WHAT IS BEING ASKED
Please copy exactly the lines from the top of the data through the line containing "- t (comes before", and nothing else.

START DATA EXCERPTS

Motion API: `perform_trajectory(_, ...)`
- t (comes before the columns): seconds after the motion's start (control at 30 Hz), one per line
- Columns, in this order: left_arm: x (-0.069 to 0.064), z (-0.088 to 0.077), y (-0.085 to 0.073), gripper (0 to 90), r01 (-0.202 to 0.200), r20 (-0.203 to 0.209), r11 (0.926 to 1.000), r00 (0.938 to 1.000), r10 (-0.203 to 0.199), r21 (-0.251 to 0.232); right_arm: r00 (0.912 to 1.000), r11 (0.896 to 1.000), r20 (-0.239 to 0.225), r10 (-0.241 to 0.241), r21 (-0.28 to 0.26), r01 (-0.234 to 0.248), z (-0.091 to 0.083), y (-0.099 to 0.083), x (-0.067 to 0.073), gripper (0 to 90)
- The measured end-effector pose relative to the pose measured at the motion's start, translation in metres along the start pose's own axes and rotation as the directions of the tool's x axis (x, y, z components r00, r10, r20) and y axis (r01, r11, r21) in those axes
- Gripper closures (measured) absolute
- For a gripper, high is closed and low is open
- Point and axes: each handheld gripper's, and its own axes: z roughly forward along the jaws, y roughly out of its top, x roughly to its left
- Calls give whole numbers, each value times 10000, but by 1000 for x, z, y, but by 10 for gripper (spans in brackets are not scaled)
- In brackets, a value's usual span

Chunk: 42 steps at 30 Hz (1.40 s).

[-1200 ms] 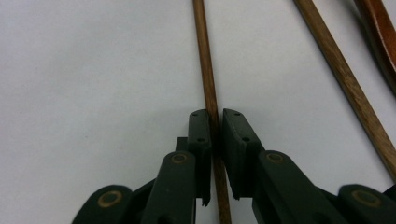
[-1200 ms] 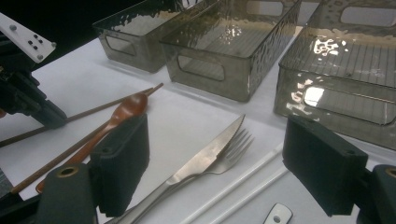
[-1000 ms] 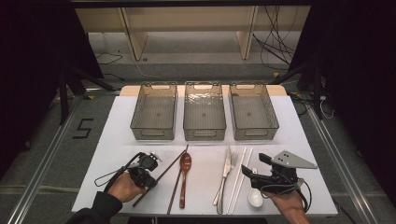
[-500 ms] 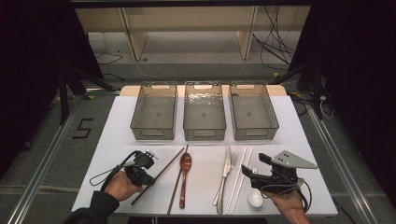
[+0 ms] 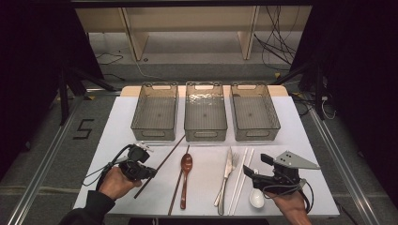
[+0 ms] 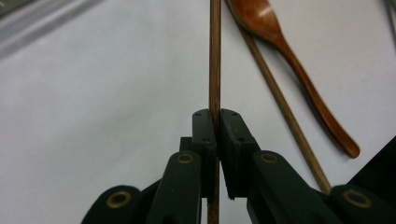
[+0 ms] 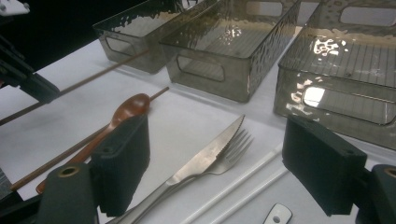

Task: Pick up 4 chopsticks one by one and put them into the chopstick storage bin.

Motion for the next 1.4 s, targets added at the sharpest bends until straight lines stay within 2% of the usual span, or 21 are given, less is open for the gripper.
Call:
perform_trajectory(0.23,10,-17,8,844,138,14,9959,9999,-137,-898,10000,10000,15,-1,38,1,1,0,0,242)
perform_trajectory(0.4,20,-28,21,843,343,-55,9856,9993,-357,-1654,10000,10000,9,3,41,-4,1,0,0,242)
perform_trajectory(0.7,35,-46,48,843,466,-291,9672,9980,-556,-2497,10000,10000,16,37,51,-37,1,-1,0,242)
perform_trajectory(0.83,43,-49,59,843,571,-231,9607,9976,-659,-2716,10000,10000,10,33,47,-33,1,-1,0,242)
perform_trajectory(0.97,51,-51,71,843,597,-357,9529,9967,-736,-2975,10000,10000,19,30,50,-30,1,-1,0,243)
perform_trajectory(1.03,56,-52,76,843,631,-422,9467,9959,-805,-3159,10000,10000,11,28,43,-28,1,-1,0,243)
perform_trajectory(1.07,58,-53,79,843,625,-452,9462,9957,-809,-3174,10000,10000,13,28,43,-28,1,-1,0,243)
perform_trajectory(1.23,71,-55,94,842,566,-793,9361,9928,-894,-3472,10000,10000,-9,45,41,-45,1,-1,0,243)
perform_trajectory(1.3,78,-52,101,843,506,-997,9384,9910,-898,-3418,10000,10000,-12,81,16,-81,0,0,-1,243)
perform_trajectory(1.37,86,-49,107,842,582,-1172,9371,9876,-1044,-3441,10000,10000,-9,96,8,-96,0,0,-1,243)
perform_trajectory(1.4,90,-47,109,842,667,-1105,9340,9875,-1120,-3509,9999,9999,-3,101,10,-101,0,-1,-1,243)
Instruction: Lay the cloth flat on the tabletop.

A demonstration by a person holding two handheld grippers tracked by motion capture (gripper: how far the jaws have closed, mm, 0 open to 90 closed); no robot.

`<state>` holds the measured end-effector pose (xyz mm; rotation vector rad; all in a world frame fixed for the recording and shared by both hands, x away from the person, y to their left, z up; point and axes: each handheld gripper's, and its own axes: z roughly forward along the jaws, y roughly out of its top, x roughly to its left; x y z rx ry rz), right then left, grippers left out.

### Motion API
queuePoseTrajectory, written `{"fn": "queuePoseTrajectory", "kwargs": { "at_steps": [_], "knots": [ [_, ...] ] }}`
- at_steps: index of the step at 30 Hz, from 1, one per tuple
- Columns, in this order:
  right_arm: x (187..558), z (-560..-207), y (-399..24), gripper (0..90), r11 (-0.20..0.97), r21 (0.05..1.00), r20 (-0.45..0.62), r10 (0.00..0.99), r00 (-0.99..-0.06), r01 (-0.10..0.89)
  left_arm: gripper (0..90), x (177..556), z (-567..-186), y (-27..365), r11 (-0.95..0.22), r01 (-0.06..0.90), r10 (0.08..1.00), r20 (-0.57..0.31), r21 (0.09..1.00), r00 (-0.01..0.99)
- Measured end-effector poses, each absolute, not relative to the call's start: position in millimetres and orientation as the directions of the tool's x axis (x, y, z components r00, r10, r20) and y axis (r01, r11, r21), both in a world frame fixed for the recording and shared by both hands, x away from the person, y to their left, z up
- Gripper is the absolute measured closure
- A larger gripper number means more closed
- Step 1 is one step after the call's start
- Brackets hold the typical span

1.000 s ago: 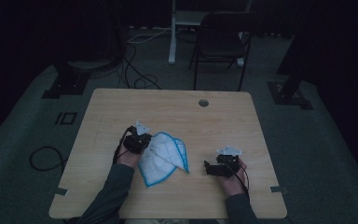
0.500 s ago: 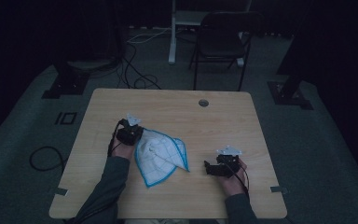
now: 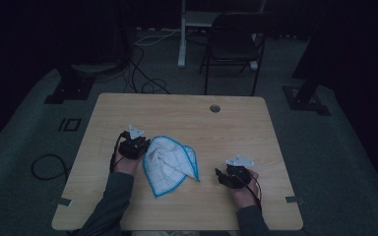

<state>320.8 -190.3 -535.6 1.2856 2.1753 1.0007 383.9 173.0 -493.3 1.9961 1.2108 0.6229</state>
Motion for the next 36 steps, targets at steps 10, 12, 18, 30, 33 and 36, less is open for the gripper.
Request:
{"fn": "queuePoseTrajectory", "kwargs": {
  "at_steps": [10,12,18,30,33,36],
  "knots": [
    [300.4,-524.1,-169.2,55.0,0.330,0.797,0.028,0.816,-0.577,0.505,73.0,351.2,-502.6,152.7,-0.311,0.545,0.855,-0.020,0.778,0.518],
    [297.5,-524.7,-165.0,56.5,0.337,0.795,0.046,0.796,-0.604,0.505,72.7,345.8,-502.3,149.0,-0.316,0.536,0.847,-0.023,0.783,0.532],
    [290.8,-526.9,-148.1,62.5,0.377,0.793,0.051,0.742,-0.668,0.479,71.6,330.2,-506.0,136.5,-0.341,0.526,0.820,-0.027,0.779,0.572],
    [295.6,-532.9,-132.4,72.5,0.454,0.762,0.010,0.705,-0.709,0.462,71.6,305.2,-532.1,101.6,-0.410,0.534,0.763,-0.042,0.739,0.645],
    [298.0,-532.8,-132.1,80.4,0.463,0.756,0.007,0.701,-0.713,0.463,71.6,300.6,-537.4,93.7,-0.434,0.529,0.749,-0.034,0.729,0.662],
    [298.4,-531.8,-132.3,86.9,0.472,0.752,0.003,0.696,-0.718,0.460,71.6,297.4,-540.8,89.1,-0.450,0.521,0.745,-0.017,0.725,0.667]
  ]
}}
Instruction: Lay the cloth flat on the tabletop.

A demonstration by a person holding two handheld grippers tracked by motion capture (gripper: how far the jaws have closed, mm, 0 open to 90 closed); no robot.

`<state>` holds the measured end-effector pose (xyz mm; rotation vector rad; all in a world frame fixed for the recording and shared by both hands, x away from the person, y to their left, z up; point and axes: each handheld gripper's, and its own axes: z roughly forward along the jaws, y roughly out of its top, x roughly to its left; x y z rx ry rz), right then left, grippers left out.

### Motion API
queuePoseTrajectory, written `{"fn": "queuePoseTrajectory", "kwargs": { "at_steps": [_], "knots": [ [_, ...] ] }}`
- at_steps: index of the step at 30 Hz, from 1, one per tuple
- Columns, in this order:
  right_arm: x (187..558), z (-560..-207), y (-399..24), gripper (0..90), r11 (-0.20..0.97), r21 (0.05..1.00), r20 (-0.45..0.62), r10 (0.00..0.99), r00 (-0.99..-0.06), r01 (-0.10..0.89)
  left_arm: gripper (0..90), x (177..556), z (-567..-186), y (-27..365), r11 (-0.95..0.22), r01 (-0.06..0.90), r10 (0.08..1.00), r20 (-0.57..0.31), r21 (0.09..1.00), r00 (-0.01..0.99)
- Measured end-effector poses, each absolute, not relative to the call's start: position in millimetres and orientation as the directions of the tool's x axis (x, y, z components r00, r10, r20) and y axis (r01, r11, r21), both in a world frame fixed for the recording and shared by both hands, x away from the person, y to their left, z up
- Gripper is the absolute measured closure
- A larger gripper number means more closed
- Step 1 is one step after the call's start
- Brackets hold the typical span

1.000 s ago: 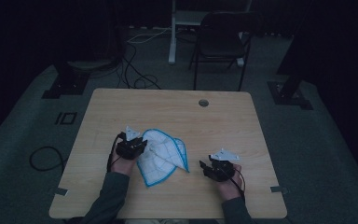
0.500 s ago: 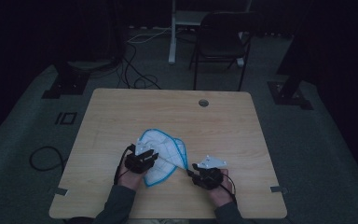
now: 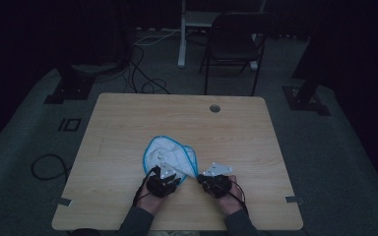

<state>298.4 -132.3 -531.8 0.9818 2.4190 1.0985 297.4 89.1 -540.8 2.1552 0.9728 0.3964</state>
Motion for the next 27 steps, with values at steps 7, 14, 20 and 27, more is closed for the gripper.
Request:
{"fn": "queuePoseTrajectory", "kwargs": {
  "at_steps": [7,14,20,27],
  "knots": [
    [299.4,-526.0,-134.5,88.8,0.460,0.769,-0.015,0.708,-0.706,0.445,72.1,296.7,-540.9,90.5,-0.450,0.522,0.743,-0.021,0.724,0.669],
    [302.0,-518.1,-140.4,88.9,0.439,0.784,-0.022,0.726,-0.688,0.439,72.3,294.4,-540.9,96.4,-0.449,0.523,0.740,-0.027,0.725,0.672],
    [304.8,-511.8,-146.9,89.0,0.429,0.794,-0.032,0.737,-0.675,0.431,72.2,290.3,-540.8,106.1,-0.459,0.516,0.737,-0.013,0.723,0.675],
    [304.6,-505.7,-150.5,89.1,0.430,0.801,-0.047,0.739,-0.672,0.417,71.7,286.5,-540.3,117.1,-0.470,0.509,0.744,0.014,0.721,0.668]
  ]
}}
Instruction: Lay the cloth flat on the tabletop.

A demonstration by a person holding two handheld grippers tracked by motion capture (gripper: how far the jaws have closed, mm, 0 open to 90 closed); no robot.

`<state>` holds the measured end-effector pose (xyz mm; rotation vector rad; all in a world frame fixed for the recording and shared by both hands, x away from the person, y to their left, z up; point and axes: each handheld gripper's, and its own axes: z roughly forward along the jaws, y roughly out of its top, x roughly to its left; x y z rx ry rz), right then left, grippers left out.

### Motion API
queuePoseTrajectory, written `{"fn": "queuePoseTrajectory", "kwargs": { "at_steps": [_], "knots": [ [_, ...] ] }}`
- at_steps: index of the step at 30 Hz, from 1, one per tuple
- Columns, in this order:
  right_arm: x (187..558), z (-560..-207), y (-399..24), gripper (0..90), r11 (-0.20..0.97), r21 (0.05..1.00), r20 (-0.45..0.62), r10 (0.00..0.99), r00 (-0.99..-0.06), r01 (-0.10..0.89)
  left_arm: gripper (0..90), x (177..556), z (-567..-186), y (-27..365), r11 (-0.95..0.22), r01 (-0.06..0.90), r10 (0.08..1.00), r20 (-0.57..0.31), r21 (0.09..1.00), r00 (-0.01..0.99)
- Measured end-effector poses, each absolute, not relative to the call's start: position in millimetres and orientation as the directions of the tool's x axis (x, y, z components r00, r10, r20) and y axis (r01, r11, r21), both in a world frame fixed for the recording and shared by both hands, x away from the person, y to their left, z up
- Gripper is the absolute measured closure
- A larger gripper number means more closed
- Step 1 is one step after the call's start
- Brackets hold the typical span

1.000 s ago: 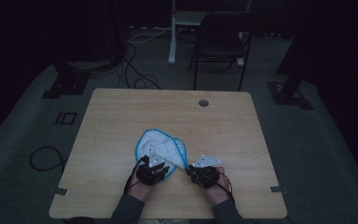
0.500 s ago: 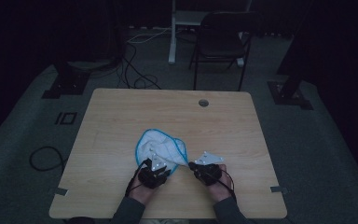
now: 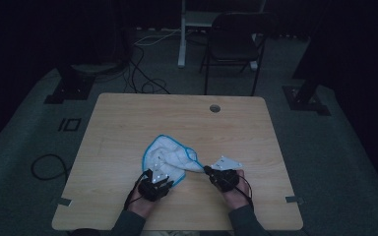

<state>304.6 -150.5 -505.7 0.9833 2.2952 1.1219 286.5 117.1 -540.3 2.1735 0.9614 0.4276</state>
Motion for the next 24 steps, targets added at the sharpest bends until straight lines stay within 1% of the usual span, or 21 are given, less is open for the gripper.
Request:
{"fn": "queuePoseTrajectory", "kwargs": {
  "at_steps": [10,17,24],
  "knots": [
    [307.9,-496.7,-157.0,89.1,0.412,0.812,-0.052,0.756,-0.653,0.413,71.4,283.2,-539.9,143.5,-0.473,0.506,0.766,0.053,0.721,0.641],
    [311.1,-487.0,-162.7,89.2,0.408,0.821,-0.071,0.767,-0.638,0.399,71.7,287.4,-537.7,158.3,-0.478,0.522,0.785,0.077,0.707,0.614],
    [316.3,-479.3,-178.0,89.3,0.388,0.828,-0.078,0.794,-0.603,0.405,71.7,297.1,-535.6,173.1,-0.472,0.546,0.799,0.075,0.692,0.597]
  ]
}}
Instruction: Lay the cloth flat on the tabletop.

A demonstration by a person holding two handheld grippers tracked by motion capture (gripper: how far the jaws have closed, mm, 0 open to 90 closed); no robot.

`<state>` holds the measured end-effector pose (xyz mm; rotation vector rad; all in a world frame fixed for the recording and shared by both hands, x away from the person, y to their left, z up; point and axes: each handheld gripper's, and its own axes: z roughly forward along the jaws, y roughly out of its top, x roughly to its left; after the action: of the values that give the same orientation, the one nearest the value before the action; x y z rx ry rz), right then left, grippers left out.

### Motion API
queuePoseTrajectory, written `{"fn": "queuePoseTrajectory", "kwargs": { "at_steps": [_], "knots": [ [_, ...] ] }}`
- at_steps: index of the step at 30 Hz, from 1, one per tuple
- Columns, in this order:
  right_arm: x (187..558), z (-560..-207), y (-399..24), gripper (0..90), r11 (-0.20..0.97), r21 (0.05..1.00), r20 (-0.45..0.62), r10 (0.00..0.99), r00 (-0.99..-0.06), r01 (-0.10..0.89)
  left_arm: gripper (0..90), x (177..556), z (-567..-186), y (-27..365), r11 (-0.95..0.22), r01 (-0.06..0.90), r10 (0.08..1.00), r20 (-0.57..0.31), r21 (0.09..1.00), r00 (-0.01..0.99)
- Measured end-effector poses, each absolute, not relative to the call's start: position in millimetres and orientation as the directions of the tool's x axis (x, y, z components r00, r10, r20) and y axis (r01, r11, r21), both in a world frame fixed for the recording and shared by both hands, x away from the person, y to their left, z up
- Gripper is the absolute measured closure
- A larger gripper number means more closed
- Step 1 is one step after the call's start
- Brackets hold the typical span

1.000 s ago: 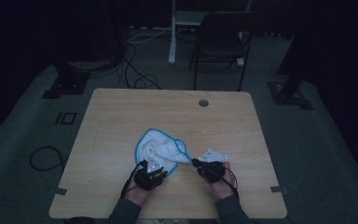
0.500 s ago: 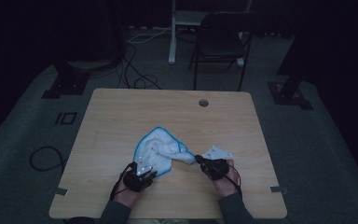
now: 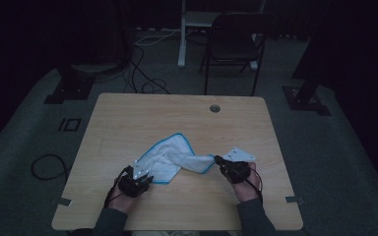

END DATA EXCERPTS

ANSWER SPACE
Motion API: `perform_trajectory(_, ...)`
- t (comes before the columns): seconds after the motion's start (control at 30 Hz), one per line

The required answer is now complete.